### Problem
Look for the word "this" in the entries and copy every line where it shows up.

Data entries
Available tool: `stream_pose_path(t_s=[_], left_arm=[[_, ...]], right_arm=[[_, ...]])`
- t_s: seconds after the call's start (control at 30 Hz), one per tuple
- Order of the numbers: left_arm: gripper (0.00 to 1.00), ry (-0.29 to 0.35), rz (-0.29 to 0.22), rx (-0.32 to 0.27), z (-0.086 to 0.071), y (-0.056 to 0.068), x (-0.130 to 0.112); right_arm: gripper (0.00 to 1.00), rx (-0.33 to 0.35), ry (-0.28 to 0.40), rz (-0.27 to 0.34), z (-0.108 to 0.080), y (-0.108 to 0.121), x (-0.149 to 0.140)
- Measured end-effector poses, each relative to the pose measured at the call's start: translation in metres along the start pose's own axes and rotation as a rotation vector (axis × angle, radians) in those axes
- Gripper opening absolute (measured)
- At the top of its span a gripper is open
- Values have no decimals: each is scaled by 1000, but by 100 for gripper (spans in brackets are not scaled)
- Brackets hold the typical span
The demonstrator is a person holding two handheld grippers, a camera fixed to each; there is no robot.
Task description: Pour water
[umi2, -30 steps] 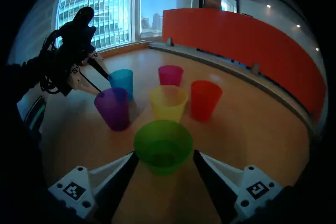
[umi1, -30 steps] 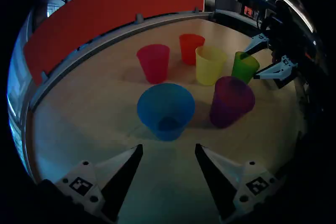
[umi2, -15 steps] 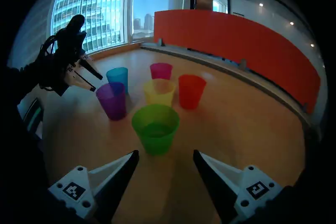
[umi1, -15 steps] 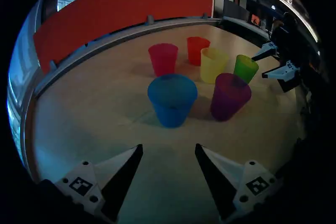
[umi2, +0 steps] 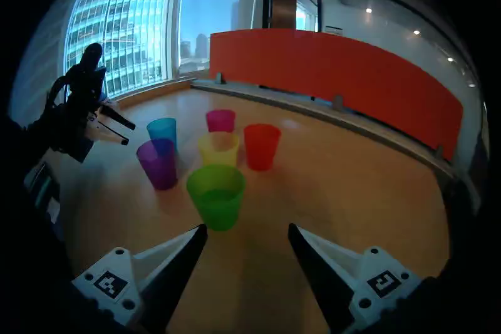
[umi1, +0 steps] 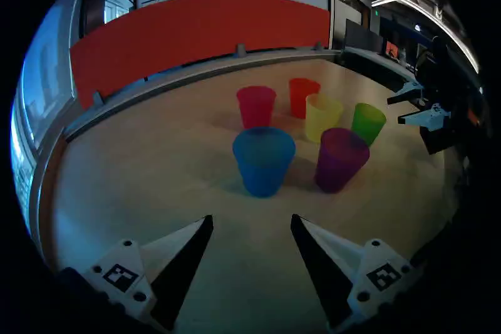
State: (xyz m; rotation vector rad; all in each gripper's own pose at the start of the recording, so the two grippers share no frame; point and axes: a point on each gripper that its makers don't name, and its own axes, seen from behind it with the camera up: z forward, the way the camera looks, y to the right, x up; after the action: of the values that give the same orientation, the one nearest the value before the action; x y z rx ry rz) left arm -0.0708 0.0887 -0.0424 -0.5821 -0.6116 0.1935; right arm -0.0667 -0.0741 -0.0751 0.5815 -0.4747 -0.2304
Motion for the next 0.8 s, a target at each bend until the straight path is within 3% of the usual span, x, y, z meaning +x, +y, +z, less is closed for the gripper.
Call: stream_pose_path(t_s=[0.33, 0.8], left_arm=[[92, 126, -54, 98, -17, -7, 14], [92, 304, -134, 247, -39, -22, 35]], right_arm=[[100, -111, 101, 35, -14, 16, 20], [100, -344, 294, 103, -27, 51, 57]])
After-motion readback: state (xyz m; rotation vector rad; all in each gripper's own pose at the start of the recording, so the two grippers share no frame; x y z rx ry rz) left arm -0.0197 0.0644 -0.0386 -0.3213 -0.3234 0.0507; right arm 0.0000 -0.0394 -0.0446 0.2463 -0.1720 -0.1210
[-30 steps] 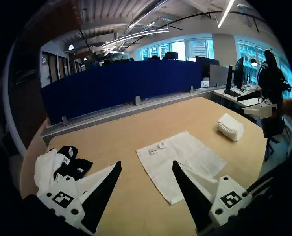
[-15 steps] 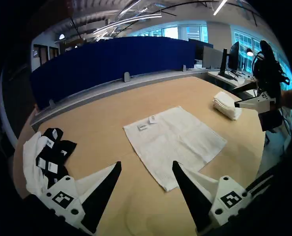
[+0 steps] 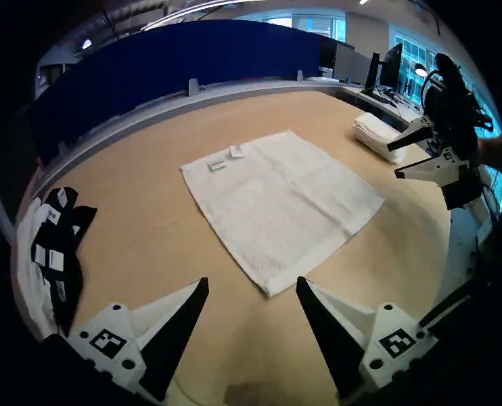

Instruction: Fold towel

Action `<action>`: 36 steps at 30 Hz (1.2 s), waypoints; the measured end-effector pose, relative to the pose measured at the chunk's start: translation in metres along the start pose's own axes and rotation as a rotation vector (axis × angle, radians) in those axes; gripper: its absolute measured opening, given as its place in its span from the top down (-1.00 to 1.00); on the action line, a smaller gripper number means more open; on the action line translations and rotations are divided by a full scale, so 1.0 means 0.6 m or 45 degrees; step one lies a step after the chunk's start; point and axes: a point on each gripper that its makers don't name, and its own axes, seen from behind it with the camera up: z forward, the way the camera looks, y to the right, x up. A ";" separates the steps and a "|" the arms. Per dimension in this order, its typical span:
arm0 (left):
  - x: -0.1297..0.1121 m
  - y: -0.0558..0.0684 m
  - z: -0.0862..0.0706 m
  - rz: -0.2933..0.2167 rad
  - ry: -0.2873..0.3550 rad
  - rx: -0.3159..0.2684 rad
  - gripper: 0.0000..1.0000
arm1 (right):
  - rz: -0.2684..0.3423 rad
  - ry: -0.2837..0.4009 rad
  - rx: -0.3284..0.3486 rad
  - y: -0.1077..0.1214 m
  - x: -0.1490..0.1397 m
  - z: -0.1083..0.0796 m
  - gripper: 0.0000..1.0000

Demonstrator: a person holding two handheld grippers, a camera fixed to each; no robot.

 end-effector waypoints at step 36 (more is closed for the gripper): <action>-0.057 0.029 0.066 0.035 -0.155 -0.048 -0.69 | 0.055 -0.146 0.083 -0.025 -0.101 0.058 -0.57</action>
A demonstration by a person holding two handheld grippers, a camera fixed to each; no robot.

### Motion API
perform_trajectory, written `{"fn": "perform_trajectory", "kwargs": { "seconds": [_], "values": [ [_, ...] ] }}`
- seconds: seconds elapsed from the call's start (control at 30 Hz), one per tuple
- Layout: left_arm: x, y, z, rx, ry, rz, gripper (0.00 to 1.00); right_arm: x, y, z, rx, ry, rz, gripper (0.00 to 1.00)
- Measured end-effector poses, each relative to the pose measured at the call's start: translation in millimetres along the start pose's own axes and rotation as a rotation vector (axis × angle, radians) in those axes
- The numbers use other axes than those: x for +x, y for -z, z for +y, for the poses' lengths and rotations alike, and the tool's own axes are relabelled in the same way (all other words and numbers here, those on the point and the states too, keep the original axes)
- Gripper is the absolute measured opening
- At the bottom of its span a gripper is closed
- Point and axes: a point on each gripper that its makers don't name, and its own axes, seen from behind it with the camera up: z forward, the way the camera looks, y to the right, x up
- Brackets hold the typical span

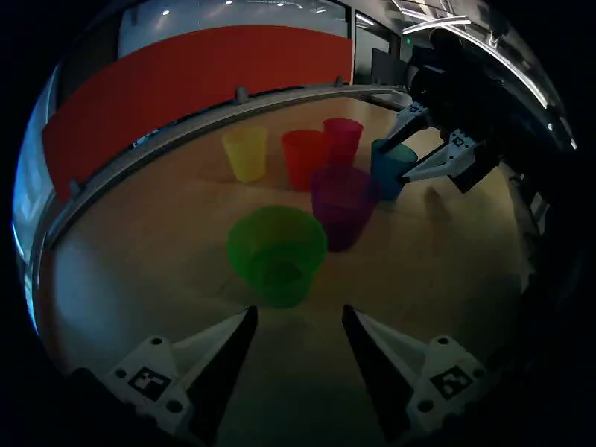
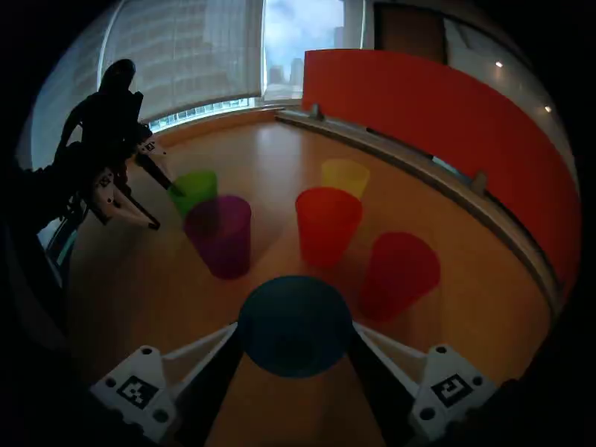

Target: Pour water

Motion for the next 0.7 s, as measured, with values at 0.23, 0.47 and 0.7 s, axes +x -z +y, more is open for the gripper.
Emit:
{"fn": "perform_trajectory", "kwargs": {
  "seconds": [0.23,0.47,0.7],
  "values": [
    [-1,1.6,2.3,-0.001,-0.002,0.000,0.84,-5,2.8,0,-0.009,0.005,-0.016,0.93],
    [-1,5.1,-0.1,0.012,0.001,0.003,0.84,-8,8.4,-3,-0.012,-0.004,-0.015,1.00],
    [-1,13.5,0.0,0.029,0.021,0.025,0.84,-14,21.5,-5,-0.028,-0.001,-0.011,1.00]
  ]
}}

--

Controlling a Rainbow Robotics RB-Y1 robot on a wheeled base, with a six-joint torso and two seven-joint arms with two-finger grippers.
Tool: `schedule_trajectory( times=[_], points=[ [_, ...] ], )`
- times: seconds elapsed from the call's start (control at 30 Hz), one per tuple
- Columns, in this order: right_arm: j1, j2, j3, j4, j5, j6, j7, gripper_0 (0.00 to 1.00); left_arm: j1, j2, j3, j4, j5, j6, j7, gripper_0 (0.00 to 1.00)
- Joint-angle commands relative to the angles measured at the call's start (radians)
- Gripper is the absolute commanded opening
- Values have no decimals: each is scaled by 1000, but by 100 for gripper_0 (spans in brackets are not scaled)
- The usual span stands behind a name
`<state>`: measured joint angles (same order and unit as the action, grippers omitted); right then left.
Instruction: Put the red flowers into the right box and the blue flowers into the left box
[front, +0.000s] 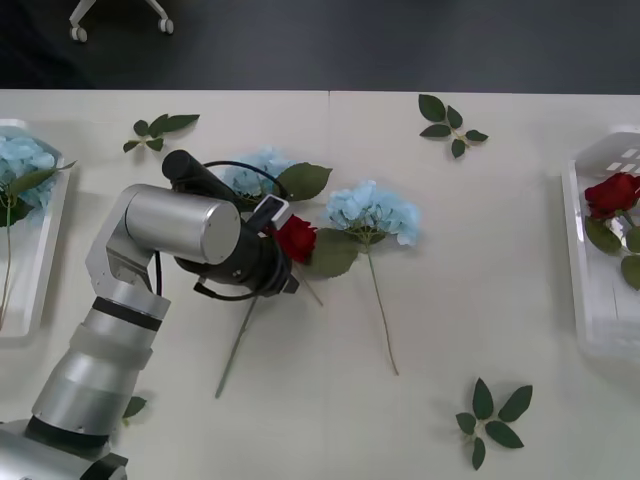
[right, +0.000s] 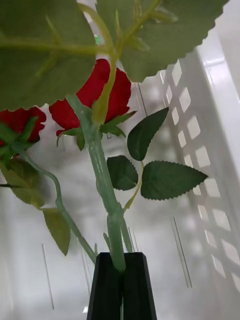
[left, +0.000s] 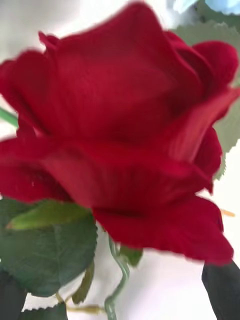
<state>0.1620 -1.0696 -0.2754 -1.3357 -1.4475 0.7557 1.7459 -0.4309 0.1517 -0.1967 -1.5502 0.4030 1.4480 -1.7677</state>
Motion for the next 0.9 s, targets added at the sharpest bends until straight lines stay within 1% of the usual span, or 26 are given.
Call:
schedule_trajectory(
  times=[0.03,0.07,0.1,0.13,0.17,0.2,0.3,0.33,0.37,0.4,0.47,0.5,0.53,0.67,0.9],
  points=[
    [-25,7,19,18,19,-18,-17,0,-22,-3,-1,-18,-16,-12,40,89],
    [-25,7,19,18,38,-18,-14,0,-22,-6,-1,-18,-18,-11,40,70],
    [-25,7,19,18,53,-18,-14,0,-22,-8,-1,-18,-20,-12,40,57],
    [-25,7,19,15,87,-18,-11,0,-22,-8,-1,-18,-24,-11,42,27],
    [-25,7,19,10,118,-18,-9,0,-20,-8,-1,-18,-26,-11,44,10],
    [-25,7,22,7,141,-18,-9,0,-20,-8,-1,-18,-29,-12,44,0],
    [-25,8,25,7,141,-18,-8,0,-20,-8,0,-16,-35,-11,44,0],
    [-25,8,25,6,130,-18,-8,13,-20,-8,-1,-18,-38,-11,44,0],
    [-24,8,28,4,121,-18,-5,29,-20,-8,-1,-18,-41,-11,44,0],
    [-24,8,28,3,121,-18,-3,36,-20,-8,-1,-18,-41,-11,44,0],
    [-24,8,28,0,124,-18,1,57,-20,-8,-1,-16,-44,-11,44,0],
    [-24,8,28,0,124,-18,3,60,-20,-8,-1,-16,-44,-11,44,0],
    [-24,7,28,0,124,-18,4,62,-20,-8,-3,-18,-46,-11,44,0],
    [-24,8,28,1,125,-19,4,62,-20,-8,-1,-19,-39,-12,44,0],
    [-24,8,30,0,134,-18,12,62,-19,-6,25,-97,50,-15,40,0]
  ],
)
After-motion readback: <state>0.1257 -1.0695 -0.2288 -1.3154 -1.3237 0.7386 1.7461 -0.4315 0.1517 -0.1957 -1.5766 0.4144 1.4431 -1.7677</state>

### Solved problem
Action `<action>`: 36 steps at 30 Hz (1.2 s), waypoints; the measured end-effector pose, relative to the pose measured at the chunk's start: translation in metres along the start pose's own axes and rotation as a rotation vector (axis × angle, radians) in those axes; gripper: its absolute measured opening, given as its place in its span from the top down (-1.00 to 1.00); on the action line, a smaller gripper number means more open; on the action line translations and rotations are divided by a full scale, so 1.0 means 0.6 m or 45 degrees; step one lies a step after the chunk's start; point and axes: a point on each gripper that its makers don't name, and its own axes, seen from behind it with the camera up: z forward, the way the camera looks, y to the right, x up. A ";" separates the steps and a "|" the arms. Per dimension in this order, its typical span:
- Columns, in this order: right_arm: j1, j2, j3, j4, j5, j6, j7, gripper_0 (0.00 to 1.00); left_arm: j1, j2, j3, j4, j5, j6, j7, gripper_0 (0.00 to 1.00)

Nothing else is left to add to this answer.